Cinq ans auparavant, le 13 novembre 1930, vers une heure du matin, un pan entier de la colline de Fourvière s’était affaissé par deux fois, entraînant les maisons et  broyant tout sur son passage. Cette catastrophe a laissé une trace à la fois dans la physionomie de la colline et dans la mémoire de beaucoup de Lyonnais. Il y eut une quarantaine de victimes, dont dix-neuf pompiers. Dans son livre Carrefour des Hasards, Gabriel Chevallier, auteur de Clochemerle et de la Peur [2], raconte :

« Je fis mes débuts dans la presse lyonnaise le 13 novembre 1930, à l'occasion de la catastrophe du Chemin-Neuf, qui eut à l'époque un grand retentissement. Vers une heure du matin, affouillé par les eaux, un pan de la colline de Fourvière partit en glissade, engloutissant les maisons et broyant tout sur son passage. La seconde poussée ensevelit les premiers sauveteurs accourus, agents et pompiers, qui furent surpris dans l'hôtel du Petit-Versailles de la rue Tramassac. Il y eut une quarantaine de victimes (...)

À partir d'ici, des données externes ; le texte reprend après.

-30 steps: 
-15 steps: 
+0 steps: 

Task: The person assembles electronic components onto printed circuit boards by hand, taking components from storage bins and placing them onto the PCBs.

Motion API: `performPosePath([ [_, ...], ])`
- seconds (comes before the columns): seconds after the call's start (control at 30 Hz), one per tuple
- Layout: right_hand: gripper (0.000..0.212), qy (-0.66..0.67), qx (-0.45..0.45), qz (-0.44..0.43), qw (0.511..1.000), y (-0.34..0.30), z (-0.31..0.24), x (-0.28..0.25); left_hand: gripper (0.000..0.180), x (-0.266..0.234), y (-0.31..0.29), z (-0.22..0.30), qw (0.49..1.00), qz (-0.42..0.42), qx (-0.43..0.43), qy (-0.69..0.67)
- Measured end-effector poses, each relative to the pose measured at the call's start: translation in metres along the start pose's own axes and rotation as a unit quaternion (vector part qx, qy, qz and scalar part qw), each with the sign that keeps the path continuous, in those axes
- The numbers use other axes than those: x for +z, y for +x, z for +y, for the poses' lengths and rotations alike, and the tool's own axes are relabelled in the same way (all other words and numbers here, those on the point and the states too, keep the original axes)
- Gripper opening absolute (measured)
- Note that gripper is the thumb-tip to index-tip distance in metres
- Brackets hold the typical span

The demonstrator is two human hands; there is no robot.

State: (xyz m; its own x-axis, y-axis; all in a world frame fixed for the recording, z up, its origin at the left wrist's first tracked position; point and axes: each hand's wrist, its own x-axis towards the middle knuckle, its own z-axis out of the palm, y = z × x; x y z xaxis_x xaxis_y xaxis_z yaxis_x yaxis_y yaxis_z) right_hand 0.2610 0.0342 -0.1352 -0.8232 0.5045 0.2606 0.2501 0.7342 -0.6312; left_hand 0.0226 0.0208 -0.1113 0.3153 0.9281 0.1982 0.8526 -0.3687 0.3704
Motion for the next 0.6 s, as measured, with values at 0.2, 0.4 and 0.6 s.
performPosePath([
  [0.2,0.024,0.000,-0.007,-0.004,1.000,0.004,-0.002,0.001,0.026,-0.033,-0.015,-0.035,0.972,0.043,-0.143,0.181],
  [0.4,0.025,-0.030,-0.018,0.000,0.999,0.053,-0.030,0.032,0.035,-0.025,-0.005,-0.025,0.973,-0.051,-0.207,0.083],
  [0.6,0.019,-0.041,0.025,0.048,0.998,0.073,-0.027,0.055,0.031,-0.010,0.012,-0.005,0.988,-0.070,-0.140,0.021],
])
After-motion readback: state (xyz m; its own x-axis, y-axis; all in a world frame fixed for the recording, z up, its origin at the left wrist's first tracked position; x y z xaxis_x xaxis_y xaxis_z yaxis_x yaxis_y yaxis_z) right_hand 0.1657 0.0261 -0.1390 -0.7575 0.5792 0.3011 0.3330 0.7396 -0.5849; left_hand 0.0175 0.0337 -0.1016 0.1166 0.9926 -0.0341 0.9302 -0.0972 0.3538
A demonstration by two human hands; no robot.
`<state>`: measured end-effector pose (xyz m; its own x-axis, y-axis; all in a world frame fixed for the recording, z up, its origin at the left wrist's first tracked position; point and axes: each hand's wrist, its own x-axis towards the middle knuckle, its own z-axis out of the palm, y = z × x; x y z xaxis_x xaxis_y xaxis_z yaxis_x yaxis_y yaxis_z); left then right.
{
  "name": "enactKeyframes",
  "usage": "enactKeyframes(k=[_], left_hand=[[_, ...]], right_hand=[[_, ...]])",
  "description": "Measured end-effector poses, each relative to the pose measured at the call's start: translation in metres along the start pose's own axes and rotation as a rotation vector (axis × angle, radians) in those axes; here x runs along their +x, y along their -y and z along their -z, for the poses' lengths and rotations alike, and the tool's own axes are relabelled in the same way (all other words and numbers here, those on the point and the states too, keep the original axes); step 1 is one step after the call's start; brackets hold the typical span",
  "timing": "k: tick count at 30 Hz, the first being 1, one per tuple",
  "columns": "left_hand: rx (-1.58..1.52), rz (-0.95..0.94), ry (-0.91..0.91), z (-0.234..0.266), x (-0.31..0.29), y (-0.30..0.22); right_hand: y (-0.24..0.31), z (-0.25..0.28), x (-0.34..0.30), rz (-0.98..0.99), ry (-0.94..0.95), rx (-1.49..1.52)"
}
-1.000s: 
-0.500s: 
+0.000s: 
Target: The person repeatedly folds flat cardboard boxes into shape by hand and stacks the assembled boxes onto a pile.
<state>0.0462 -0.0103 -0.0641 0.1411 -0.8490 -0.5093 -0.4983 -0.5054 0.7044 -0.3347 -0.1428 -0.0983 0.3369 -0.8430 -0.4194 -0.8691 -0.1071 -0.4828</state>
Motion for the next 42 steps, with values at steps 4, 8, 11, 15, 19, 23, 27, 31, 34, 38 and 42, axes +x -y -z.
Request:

J'habitais à vol d'oiseau à moins de cent mètres de l'endroit où le mur avait lâché. Je fus réveillé dans la nuit par des coups frappés dans ma porte, en même temps qu'on me criait : "Levez-vous vite, La colline s'écroule." L'électricité manquait, le premier glissement ayant rompu les canalisations. On entendait, venant de la rue, un bruit de piétinement, de pleurs d'enfants effrayés, et des cris de rassemblement de familles. Tout cela faisait très sinistre. Je m'habillai rapidement dans l'obscurité et je descendis. Nous ne distinguions à nos pieds qu'un gouffre d'ombre impénétrable. L'énorme masse de terre s'était refermée sur ses victimes, comme la mer se referme sur le bâtiment  qu'elle vient d'engloutir. C'est à ce moment là que se produisit la seconde poussée qui ébranla le sol comme un  tremblement de terre, et dont le bruit roula lugubrement dans la nuit...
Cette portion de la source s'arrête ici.